Experiment 1 showed that rats consistently preferred alcohol over social interaction with a cagemate, irrespective of interaction duration. Experiment 2 showed that while chronic isolation increased motivation for social interaction, it did not alter the preference for alcohol over social interaction. Rats continued to show high preference for alcohol even when the effort to obtain it was 10-16 times higher than that for the social reward. Experiment 3 demonstrated that social interaction functions as a reinforcer, particularly in chronically isolated rats paired with group-housed partners. However, even with increased social reinforcement, alcohol preference remained high. Experiment 4 revealed that males displayed higher motivation and self-administration for alcohol than females, but no sex differences were observed in social reward seeking or choice. Both sexes strongly preferred alcohol over social interaction, although females shifted towards social reward at higher effort levels for alcohol. Overall, the vast majority of rats (approximately 90%) consistently preferred alcohol over social interaction across various conditions.

The study's findings contradict previous research using social choice models with other drugs, which showed that social interaction reduced self-administration of stimulants and opioids. This discrepancy might stem from differences in drug administration routes (oral vs. intravenous), rat strains (Wistar vs. Sprague-Dawley), or the relative reinforcing value of social interaction compared to other alternative rewards like saccharin. The consistent preference for alcohol over social interaction, even with increased effort costs, suggests unique interactions between alcohol and social rewards. Previous studies showed that social factors can both positively and negatively influence alcohol use and relapse. The findings suggest alcohol's potent rewarding effects override the reinforcing value of social interaction in these experiments. The stronger reinforcing properties of alcohol, along with potential confounding factors like stress induced by isolation, may explain the observed strong preference for alcohol.
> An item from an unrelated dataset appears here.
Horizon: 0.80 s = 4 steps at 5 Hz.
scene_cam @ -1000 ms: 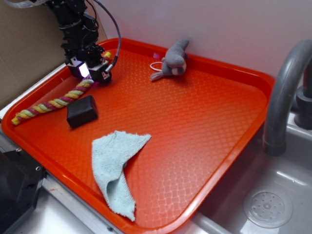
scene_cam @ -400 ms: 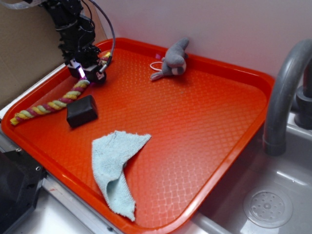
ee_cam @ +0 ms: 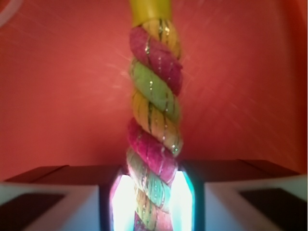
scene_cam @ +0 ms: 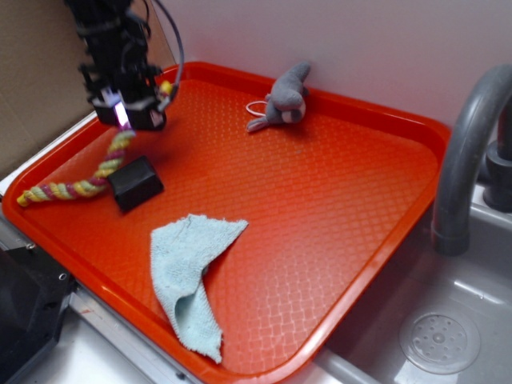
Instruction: Grab the multicolored rope.
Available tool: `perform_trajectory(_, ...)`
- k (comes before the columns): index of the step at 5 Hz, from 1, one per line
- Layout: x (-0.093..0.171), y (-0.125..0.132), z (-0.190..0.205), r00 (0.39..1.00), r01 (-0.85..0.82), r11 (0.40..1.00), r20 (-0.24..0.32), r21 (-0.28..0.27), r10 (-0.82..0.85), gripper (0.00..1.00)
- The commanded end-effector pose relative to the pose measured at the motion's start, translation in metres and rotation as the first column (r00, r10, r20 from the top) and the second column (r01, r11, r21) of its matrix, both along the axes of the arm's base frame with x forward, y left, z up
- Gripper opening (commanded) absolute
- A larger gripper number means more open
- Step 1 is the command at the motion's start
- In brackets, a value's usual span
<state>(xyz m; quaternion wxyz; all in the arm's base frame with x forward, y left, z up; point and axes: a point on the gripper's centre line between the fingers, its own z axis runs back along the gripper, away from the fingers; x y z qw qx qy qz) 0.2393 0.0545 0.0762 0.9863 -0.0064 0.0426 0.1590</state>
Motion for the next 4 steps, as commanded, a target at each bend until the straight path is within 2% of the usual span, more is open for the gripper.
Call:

This study demonstrates that Wistar rats strongly prefer alcohol over social interaction in a discrete choice paradigm, a finding that contrasts with results using other drugs. This preference persists regardless of several experimental manipulations, highlighting potential unique interactions between alcohol and social reward. Future research should explore the underlying mechanisms driving this strong alcohol preference, investigate the role of different rat strains, and examine the relative reinforcing power of social interaction compared to other rewards. Further research is needed to fully understand the complex interplay between alcohol, social factors, and addiction.

The study primarily used Wistar rats, limiting the generalizability of the findings to other rat strains. The use of oral alcohol administration might influence the results compared to intravenous administration used in other studies. The experimental design, while comprehensive, might not encompass all factors influencing alcohol vs. social reward choice. The study could benefit from further investigation into the neural mechanisms underlying the observed preference and the specific interactions between alcohol and social rewards.